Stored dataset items
■ ■ ■ ■ ■ ■ ■
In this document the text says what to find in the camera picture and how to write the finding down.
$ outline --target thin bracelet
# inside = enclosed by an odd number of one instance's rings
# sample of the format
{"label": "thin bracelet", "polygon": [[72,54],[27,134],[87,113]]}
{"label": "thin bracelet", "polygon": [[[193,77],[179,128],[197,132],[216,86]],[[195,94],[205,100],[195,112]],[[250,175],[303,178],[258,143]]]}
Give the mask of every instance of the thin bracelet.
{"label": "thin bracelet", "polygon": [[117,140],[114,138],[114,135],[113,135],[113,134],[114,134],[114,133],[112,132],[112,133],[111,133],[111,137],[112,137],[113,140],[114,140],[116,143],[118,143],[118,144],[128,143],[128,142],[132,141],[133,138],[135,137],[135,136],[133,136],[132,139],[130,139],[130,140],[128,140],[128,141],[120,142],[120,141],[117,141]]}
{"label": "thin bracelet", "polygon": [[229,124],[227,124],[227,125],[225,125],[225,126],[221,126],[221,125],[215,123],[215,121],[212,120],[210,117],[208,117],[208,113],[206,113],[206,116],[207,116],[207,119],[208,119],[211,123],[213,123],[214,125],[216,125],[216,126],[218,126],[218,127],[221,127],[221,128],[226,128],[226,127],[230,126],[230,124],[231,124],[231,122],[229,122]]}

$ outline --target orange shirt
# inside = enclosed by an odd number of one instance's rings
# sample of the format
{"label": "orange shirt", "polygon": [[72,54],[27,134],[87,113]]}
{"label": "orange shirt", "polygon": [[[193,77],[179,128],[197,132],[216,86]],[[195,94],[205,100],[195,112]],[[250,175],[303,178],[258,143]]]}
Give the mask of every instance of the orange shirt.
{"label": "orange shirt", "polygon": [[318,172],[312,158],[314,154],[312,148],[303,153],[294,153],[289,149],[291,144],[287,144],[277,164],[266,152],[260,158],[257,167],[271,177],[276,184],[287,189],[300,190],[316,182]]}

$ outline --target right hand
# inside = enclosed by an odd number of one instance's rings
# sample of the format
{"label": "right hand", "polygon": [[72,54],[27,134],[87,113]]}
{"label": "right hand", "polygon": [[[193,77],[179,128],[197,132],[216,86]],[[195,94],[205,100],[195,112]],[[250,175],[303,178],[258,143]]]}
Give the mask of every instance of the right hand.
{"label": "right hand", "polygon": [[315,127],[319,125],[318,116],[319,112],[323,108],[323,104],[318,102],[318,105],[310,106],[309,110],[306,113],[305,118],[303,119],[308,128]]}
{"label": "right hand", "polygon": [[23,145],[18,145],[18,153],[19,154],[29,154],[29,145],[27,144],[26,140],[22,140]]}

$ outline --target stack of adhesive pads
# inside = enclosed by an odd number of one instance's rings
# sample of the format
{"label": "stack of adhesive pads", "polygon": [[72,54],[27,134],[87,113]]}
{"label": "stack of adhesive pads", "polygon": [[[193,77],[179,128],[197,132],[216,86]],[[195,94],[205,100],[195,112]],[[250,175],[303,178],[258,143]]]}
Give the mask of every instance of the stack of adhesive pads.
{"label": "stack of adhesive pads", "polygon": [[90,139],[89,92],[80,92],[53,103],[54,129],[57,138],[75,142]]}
■ ■ ■ ■ ■ ■ ■
Exercise goal
Lines with the word "target" in them should be copied from the preceding records.

Task response
$ outline --target thin bracelet
$ outline --target orange shirt
$ outline --target right hand
$ outline --target stack of adhesive pads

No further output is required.